Laparoscopic Conversion of a Sleeve Gastrectomy to a Roux-en-Y Gastric Bypass after Primary Laparoscopic Adjustable Gastric Banding

Rene Aleman, MD; Cristina Vila Zarate, MD; Camila Ortiz, MD; Emanuele Lo Menzo, MD, PhD, FACS, FASMBS; Samuel Szomstein, MD, FACS, FASMBS; Raul J. Rosenthal, MD, FACS, FASMBS

Product Details
Product ID: ACS-5917
Year Produced: 2019
Length: 5 min.


We present the case of a 29-year-old female who presents for weight regain after an LSG. The patient has re-gained half of the weight loss in the last four years.

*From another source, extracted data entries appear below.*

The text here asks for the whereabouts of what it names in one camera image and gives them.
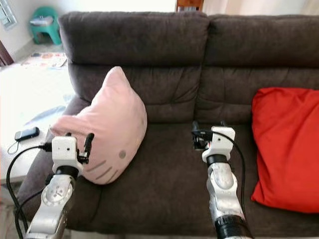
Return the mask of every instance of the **black cable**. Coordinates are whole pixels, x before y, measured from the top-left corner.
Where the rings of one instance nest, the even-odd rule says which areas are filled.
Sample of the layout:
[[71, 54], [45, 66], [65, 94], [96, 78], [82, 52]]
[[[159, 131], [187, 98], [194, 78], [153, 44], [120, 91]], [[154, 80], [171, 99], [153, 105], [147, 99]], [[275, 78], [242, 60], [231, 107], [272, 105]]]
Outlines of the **black cable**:
[[245, 210], [245, 178], [246, 178], [246, 165], [245, 165], [245, 158], [244, 158], [244, 155], [243, 153], [241, 152], [238, 144], [236, 144], [236, 142], [231, 139], [230, 137], [228, 137], [227, 135], [223, 134], [223, 133], [220, 133], [220, 132], [215, 132], [215, 131], [211, 131], [211, 130], [201, 130], [201, 129], [197, 129], [197, 130], [194, 130], [192, 131], [192, 134], [194, 134], [195, 136], [197, 137], [201, 137], [203, 138], [204, 140], [207, 140], [207, 141], [211, 141], [212, 138], [213, 138], [213, 134], [217, 134], [217, 135], [220, 135], [220, 136], [223, 136], [224, 138], [228, 139], [230, 142], [233, 143], [233, 145], [235, 146], [237, 152], [239, 153], [240, 157], [241, 157], [241, 162], [242, 162], [242, 177], [241, 177], [241, 189], [240, 189], [240, 204], [241, 204], [241, 208], [242, 208], [242, 211], [246, 217], [246, 210]]
[[[20, 207], [20, 204], [19, 204], [18, 199], [16, 198], [16, 196], [15, 196], [15, 194], [14, 194], [14, 192], [13, 192], [13, 189], [12, 189], [12, 186], [11, 186], [11, 183], [10, 183], [11, 170], [12, 170], [12, 167], [13, 167], [14, 162], [19, 158], [19, 156], [20, 156], [21, 154], [23, 154], [24, 152], [26, 152], [26, 151], [28, 151], [28, 150], [34, 149], [34, 148], [39, 148], [39, 146], [30, 147], [30, 148], [27, 148], [27, 149], [21, 151], [20, 153], [18, 153], [18, 154], [13, 158], [13, 160], [11, 161], [11, 163], [10, 163], [10, 165], [9, 165], [9, 167], [8, 167], [8, 171], [7, 171], [7, 173], [6, 173], [6, 186], [7, 186], [8, 190], [9, 190], [10, 196], [11, 196], [13, 202], [14, 202], [15, 208], [19, 208], [19, 207]], [[25, 218], [25, 215], [24, 215], [24, 213], [23, 213], [22, 211], [21, 211], [20, 215], [21, 215], [21, 219], [22, 219], [22, 221], [23, 221], [24, 230], [27, 231], [27, 230], [28, 230], [28, 223], [27, 223], [27, 220], [26, 220], [26, 218]]]
[[[14, 152], [10, 152], [10, 149], [11, 149], [16, 143], [18, 143], [18, 145], [17, 145], [17, 147], [16, 147], [16, 150], [15, 150]], [[7, 152], [8, 154], [12, 155], [12, 154], [17, 153], [18, 149], [19, 149], [19, 141], [16, 141], [16, 142], [14, 142], [14, 143], [8, 148], [8, 150], [7, 150], [6, 152]]]
[[43, 189], [41, 189], [40, 191], [32, 194], [30, 197], [28, 197], [27, 199], [24, 200], [23, 203], [21, 203], [20, 207], [16, 210], [15, 214], [14, 214], [14, 223], [15, 223], [15, 228], [16, 228], [16, 231], [18, 232], [18, 235], [19, 235], [19, 239], [23, 239], [23, 235], [22, 235], [22, 232], [21, 232], [21, 228], [20, 228], [20, 224], [19, 224], [19, 214], [20, 212], [23, 212], [22, 211], [22, 207], [28, 202], [30, 201], [32, 198], [34, 198], [35, 196], [41, 194], [43, 191]]

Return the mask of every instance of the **pink pillow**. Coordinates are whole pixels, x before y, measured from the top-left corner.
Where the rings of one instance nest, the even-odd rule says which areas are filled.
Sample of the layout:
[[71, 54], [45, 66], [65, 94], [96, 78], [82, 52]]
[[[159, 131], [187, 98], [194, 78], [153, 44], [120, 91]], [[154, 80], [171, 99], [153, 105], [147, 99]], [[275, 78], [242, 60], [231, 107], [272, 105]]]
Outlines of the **pink pillow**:
[[117, 179], [135, 156], [146, 132], [147, 115], [141, 98], [131, 88], [121, 67], [112, 68], [92, 104], [76, 116], [62, 116], [51, 127], [54, 135], [71, 132], [83, 150], [94, 133], [90, 162], [83, 176], [96, 184]]

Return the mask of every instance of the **green plastic stool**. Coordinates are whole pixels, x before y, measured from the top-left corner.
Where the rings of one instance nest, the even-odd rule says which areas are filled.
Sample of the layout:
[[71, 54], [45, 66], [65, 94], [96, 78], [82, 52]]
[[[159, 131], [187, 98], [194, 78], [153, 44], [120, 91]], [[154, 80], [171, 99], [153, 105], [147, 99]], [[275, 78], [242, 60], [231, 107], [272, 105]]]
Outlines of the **green plastic stool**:
[[30, 24], [35, 43], [40, 44], [39, 38], [37, 36], [38, 32], [46, 32], [49, 34], [49, 36], [51, 37], [51, 39], [55, 45], [61, 44], [62, 42], [61, 42], [61, 39], [60, 39], [60, 36], [58, 33], [58, 30], [59, 30], [59, 24], [57, 21], [58, 14], [56, 13], [56, 11], [50, 6], [42, 6], [42, 7], [39, 7], [34, 12], [32, 19], [34, 19], [35, 17], [39, 17], [39, 16], [43, 16], [43, 17], [52, 16], [53, 23], [49, 26], [34, 26], [34, 25]]

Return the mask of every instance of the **red pillow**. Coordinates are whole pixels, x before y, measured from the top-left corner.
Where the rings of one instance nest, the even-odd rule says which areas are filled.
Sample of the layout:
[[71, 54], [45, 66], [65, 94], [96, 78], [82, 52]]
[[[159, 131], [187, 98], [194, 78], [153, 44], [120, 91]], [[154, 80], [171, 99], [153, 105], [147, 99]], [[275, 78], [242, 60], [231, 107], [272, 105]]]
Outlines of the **red pillow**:
[[261, 204], [319, 213], [319, 91], [263, 88], [253, 99]]

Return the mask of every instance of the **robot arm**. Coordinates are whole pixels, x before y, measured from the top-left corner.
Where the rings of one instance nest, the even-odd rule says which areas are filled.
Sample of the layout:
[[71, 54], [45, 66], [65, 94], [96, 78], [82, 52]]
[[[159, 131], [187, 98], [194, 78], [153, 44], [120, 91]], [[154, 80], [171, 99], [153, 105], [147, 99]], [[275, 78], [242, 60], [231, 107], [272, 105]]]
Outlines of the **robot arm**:
[[60, 239], [67, 222], [67, 213], [74, 203], [76, 178], [82, 163], [88, 163], [94, 134], [89, 134], [84, 152], [79, 153], [77, 140], [71, 134], [52, 140], [52, 170], [55, 173], [41, 195], [41, 205], [25, 235], [26, 239]]
[[237, 179], [228, 162], [233, 143], [223, 136], [234, 140], [235, 131], [220, 126], [212, 127], [211, 131], [214, 133], [200, 130], [196, 123], [193, 124], [195, 149], [204, 149], [202, 160], [208, 166], [209, 208], [217, 237], [253, 238], [236, 195]]

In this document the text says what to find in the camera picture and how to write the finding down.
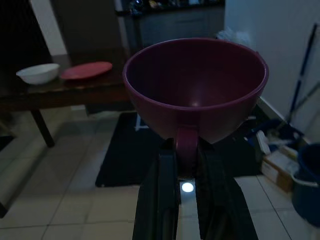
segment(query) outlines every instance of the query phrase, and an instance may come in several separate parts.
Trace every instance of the white wall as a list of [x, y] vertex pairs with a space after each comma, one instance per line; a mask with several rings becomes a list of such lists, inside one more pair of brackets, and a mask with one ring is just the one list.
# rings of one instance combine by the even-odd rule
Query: white wall
[[50, 54], [67, 54], [50, 0], [30, 0], [30, 3]]
[[[290, 109], [314, 22], [320, 23], [319, 0], [226, 0], [225, 27], [249, 34], [252, 47], [262, 55], [270, 70], [262, 97], [283, 116]], [[320, 33], [300, 96], [317, 81], [320, 81]], [[298, 112], [294, 125], [307, 130], [319, 109], [318, 92]]]

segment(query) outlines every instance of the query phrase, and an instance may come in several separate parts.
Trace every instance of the dark doorway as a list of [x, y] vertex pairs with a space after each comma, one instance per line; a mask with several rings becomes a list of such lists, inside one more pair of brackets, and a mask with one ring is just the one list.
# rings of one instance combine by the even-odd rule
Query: dark doorway
[[68, 53], [121, 47], [113, 0], [51, 0]]
[[0, 2], [0, 68], [18, 71], [51, 59], [28, 0]]

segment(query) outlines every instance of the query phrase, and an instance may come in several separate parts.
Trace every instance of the led light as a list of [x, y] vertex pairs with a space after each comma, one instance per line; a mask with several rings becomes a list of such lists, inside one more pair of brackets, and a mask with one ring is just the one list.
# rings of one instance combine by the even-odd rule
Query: led light
[[182, 184], [182, 191], [186, 193], [190, 193], [194, 189], [195, 189], [194, 186], [190, 182], [185, 182], [184, 184]]

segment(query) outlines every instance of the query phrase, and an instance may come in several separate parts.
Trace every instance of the blue bucket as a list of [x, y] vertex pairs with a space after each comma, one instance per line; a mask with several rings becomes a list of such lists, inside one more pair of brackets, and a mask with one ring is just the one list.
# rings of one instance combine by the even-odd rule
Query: blue bucket
[[298, 154], [300, 169], [292, 175], [295, 182], [292, 203], [296, 212], [310, 224], [320, 227], [320, 144], [307, 145]]

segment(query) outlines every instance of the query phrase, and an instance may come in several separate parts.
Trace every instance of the kitchen counter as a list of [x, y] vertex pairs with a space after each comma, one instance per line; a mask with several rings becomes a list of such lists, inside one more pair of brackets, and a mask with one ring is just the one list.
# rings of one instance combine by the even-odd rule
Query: kitchen counter
[[176, 5], [162, 5], [157, 8], [151, 8], [149, 6], [144, 6], [140, 11], [130, 9], [130, 4], [126, 4], [124, 10], [118, 11], [115, 13], [117, 16], [132, 16], [132, 17], [141, 17], [144, 15], [158, 14], [163, 12], [172, 12], [172, 11], [183, 11], [190, 9], [201, 9], [201, 8], [214, 8], [214, 7], [223, 7], [225, 6], [224, 0], [203, 2], [203, 3], [184, 3]]

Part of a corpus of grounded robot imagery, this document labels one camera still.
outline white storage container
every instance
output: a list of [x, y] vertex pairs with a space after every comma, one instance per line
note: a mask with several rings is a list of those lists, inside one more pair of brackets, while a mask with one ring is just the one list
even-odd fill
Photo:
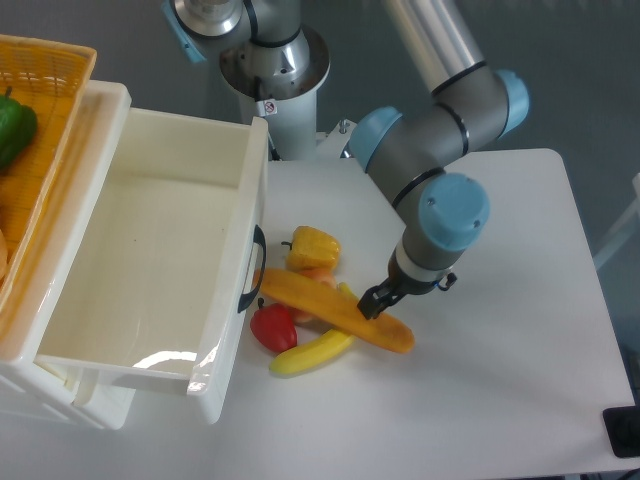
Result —
[[267, 124], [129, 104], [125, 87], [89, 82], [3, 312], [0, 410], [118, 428], [145, 389], [220, 415], [264, 257]]

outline black object
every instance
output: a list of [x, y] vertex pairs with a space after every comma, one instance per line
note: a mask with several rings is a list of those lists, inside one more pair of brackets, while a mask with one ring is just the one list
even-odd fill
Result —
[[367, 320], [371, 320], [372, 318], [378, 318], [387, 307], [395, 305], [402, 298], [404, 298], [404, 293], [398, 293], [387, 278], [380, 285], [371, 287], [364, 292], [358, 302], [358, 310], [362, 312]]
[[618, 477], [618, 480], [628, 480], [638, 472], [640, 472], [640, 468], [636, 468], [635, 470], [630, 470], [624, 475], [622, 475], [621, 477]]
[[602, 417], [615, 456], [640, 457], [640, 407], [607, 408]]
[[253, 230], [253, 243], [256, 243], [260, 247], [262, 247], [262, 265], [260, 266], [260, 278], [258, 278], [258, 283], [255, 287], [253, 287], [253, 290], [240, 295], [240, 300], [238, 301], [238, 313], [249, 308], [251, 302], [253, 302], [253, 300], [258, 295], [258, 291], [260, 290], [260, 285], [262, 285], [262, 279], [264, 277], [264, 269], [267, 266], [267, 240], [264, 237], [264, 232], [258, 225], [256, 225], [256, 228]]
[[443, 292], [448, 292], [449, 289], [453, 287], [453, 284], [456, 283], [457, 281], [458, 281], [458, 277], [456, 276], [455, 273], [451, 272], [449, 275], [447, 275], [447, 284], [445, 286], [442, 286], [440, 285], [440, 283], [438, 283], [438, 288]]

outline white plastic drawer
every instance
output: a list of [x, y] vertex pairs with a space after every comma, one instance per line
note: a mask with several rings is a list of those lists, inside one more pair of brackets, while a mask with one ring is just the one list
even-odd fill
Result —
[[262, 119], [131, 109], [36, 361], [186, 393], [215, 421], [260, 250], [266, 161]]

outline gray floor
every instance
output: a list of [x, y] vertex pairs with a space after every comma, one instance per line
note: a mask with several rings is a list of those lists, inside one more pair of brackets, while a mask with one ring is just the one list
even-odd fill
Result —
[[[159, 0], [0, 0], [0, 32], [89, 45], [93, 78], [127, 85], [134, 106], [239, 121], [216, 62], [190, 64]], [[532, 98], [526, 122], [488, 149], [547, 147], [564, 158], [592, 251], [633, 200], [640, 172], [640, 1], [465, 0], [471, 31], [494, 67], [517, 71]], [[428, 94], [377, 0], [303, 0], [332, 70], [318, 127], [394, 105], [407, 116]], [[211, 49], [216, 58], [216, 48]], [[640, 351], [640, 235], [600, 271], [625, 357]], [[572, 272], [555, 272], [571, 281]]]

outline orange toy vegetable
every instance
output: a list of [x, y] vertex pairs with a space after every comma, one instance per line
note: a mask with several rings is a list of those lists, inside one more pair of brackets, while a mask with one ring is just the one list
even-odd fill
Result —
[[282, 242], [291, 249], [287, 255], [287, 268], [304, 270], [328, 268], [333, 270], [340, 258], [340, 244], [328, 233], [317, 228], [302, 226], [295, 229], [291, 243]]
[[7, 273], [7, 257], [7, 241], [5, 240], [2, 231], [0, 231], [0, 280], [2, 280], [4, 274]]
[[[333, 273], [331, 273], [331, 270], [328, 268], [312, 268], [310, 270], [300, 270], [298, 273], [310, 278], [311, 280], [315, 280], [316, 282], [324, 283], [328, 287], [338, 287], [336, 277], [333, 276]], [[295, 323], [307, 323], [313, 320], [313, 315], [303, 312], [302, 310], [298, 310], [297, 308], [290, 308], [289, 311], [291, 312], [291, 318], [293, 318]]]
[[[254, 284], [258, 277], [256, 272]], [[265, 269], [260, 291], [386, 350], [407, 353], [415, 344], [413, 332], [400, 320], [384, 312], [367, 320], [358, 310], [356, 299], [295, 272]]]

She has a history of a primary laparoscopic ventral gastric band, subsequent removal, and a LSG. The patient was scheduled for a laparoscopic conversion of SG to RYGBB. The abdominal cavity was accessed via supraumbilical, subxiphoid, right, mid, and left upper quadrant trocars. Upon examination, adhesions were observed and taken down between the stomach and the left diaphragmatic crus, and the omentum and greater gastric curvature. The stomach was transversely divided creating a 40 cc pouch. Fifty centimeters from the ligament of Treitz, the small bowel was transected and the distal limb was brought to the upper abdomen in an antecolic-antegastric fashion for a side-to-side gastrojejunostomy. A hundred and fifty centimeters distal to the gastrojejunostomy, a side-to-side jejunojejunostomy was performed between the biliopancreatic and alimentary limbs. Thorough hemostasis was performed and a drain was placed in the left upper quadrant abdomen. The procedure finalized with the patient under stable condition.